I’m so confused. Is he the one who’s been pulverizing my tomatoes? I thought it might be him because my neighbor mentioned seeing him a few times. But then the raccoons started coming around every night and I was sure the decimated bits of scattered tomato was their handiwork. They have a way with just ripping plants to shreds. But that’s the thing. The culprit has been ripping the tomatoes to shreds but the plants themselves have been left intact. Raccoons tend to take out everything in their path, fruit, plants, the lot. And this tomato stealer is a tricksy one. This guy or gal only goes for ripe tomatoes. Squirrels are never that discerning. They tend to just sample everything and leave what doesn’t suit them.

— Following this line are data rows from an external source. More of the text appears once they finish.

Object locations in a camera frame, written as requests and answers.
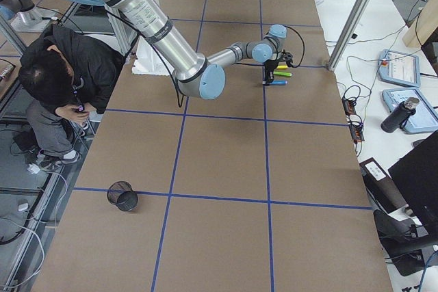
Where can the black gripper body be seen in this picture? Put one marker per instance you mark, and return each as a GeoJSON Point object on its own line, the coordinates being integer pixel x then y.
{"type": "Point", "coordinates": [271, 65]}

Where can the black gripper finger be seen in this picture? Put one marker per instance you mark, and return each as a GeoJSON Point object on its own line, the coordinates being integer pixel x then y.
{"type": "Point", "coordinates": [268, 76]}

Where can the blue marker pen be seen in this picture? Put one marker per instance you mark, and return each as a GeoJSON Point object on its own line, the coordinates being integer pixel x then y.
{"type": "Point", "coordinates": [279, 82]}

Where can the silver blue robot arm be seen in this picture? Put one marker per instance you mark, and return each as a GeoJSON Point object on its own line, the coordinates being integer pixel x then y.
{"type": "Point", "coordinates": [24, 9]}
{"type": "Point", "coordinates": [194, 74]}

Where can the green highlighter pen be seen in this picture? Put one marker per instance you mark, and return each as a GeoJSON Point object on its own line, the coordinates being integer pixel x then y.
{"type": "Point", "coordinates": [283, 74]}

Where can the black usb hub upper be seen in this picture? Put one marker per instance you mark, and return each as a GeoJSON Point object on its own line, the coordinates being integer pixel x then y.
{"type": "Point", "coordinates": [349, 106]}

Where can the black usb hub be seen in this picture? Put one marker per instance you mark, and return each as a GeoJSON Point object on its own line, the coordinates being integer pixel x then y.
{"type": "Point", "coordinates": [349, 106]}
{"type": "Point", "coordinates": [356, 133]}

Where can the black usb hub lower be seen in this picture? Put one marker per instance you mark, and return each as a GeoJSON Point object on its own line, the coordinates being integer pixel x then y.
{"type": "Point", "coordinates": [356, 133]}

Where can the brown paper table mat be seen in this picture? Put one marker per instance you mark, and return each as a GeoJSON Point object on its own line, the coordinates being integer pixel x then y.
{"type": "Point", "coordinates": [256, 190]}

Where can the teach pendant far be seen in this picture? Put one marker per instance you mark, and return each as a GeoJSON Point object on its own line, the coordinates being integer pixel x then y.
{"type": "Point", "coordinates": [399, 68]}

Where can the teach pendant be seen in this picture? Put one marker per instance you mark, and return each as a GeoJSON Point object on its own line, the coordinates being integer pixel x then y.
{"type": "Point", "coordinates": [425, 118]}
{"type": "Point", "coordinates": [399, 68]}

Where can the black water bottle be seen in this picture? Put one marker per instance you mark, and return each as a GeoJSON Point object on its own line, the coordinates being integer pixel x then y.
{"type": "Point", "coordinates": [399, 116]}

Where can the black box with label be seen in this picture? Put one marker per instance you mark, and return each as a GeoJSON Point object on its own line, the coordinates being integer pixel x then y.
{"type": "Point", "coordinates": [381, 186]}

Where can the teach pendant near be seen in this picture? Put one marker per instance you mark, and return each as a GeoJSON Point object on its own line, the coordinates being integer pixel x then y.
{"type": "Point", "coordinates": [425, 118]}

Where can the black monitor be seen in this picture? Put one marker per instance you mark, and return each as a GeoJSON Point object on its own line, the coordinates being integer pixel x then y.
{"type": "Point", "coordinates": [415, 176]}

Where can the black mesh cup near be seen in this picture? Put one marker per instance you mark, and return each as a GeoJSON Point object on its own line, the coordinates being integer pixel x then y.
{"type": "Point", "coordinates": [122, 196]}

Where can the seated person in black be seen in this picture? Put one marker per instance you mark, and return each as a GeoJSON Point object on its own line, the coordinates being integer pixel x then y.
{"type": "Point", "coordinates": [69, 76]}

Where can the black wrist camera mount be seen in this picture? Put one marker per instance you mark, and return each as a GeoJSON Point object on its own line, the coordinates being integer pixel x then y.
{"type": "Point", "coordinates": [288, 58]}

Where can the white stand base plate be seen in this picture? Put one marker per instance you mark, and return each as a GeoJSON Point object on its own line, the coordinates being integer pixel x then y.
{"type": "Point", "coordinates": [147, 62]}

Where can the aluminium frame post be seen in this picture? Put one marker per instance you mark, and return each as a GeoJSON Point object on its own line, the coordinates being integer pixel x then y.
{"type": "Point", "coordinates": [351, 23]}

I’m starting to think that my next role as a gardener should be CSI: Garden. I need to spend the winter getting studied up on your scatology, and your bite mark identification. I need to put myself together one of those fancy C.S.I gadget cases, complete with crime scene markers, DNA kits, assorted envelopes, those cotton swabs tucked into plastic cases that close jobbies, and a vat of sticky lip venom puffing gloss. Or personal lip collagen injection kit.

Or maybe I just like a good mystery and I’m over thinking it. Maybe it doesn’t matter who’s eating the tomatoes. What matters is that they are eating most of each fruit they take rather then taking one bite and leaving the rest.

Photo by Gayla Trail  All Rights Reserved
And by the looks of things, I’d say they are enjoying it.